Start of Block

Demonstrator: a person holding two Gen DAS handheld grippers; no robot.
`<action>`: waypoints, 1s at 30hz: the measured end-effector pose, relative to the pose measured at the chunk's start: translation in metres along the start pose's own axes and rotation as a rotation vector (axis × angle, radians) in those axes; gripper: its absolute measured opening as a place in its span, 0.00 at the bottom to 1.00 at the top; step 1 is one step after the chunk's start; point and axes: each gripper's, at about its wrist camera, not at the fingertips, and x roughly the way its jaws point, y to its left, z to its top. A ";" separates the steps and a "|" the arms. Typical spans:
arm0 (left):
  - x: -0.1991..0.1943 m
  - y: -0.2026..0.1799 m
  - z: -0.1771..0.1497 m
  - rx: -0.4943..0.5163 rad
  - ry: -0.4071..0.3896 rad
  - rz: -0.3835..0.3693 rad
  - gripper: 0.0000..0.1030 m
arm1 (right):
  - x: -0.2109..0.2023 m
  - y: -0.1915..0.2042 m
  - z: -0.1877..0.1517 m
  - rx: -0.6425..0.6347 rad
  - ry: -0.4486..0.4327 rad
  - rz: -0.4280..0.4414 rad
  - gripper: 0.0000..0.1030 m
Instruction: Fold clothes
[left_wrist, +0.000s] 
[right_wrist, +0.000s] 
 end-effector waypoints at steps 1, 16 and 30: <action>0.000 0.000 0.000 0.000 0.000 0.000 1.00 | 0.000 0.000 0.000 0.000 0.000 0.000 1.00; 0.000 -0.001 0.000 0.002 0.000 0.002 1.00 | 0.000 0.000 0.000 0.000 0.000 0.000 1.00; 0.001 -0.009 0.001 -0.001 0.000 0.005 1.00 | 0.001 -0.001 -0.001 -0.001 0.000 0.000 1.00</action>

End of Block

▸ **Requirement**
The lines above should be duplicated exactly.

▸ **Answer**
Demonstrator: a person holding two Gen DAS handheld grippers; no robot.
`<action>`: waypoints, 1s at 30hz: the measured end-effector pose, relative to the pose measured at the chunk's start: translation in metres along the start pose's own axes and rotation as a rotation vector (axis × angle, radians) in those axes; gripper: its absolute measured opening as a place in its span, 0.00 at the bottom to 1.00 at the top; step 1 is one step after the chunk's start; point and axes: each gripper's, at about its wrist camera, not at the fingertips, and x roughly the way its jaws point, y to its left, z to its top. A ";" separates the steps and a "|" the arms. Typical spans:
arm0 (left):
  - x: -0.1991..0.1943 m
  - y: -0.2026..0.1799 m
  - z: -0.1771..0.1497 m
  - rx: -0.4943..0.5163 rad
  - ry: -0.4071..0.3896 rad
  - rz: -0.3835..0.3693 rad
  - gripper: 0.0000..0.1030 m
arm1 (right):
  - x: -0.2109..0.2023 m
  - y: -0.1915..0.2042 m
  - z: -0.1877..0.1517 m
  - rx: -0.6425..0.6347 rad
  - ry: -0.4486..0.4327 rad
  - rz: -0.4280..0.4414 rad
  - gripper: 0.0000..0.1030 m
Instruction: Fold clothes
[left_wrist, +0.000s] 
[right_wrist, +0.000s] 
 end-effector waypoints at steps 1, 16 and 30: <action>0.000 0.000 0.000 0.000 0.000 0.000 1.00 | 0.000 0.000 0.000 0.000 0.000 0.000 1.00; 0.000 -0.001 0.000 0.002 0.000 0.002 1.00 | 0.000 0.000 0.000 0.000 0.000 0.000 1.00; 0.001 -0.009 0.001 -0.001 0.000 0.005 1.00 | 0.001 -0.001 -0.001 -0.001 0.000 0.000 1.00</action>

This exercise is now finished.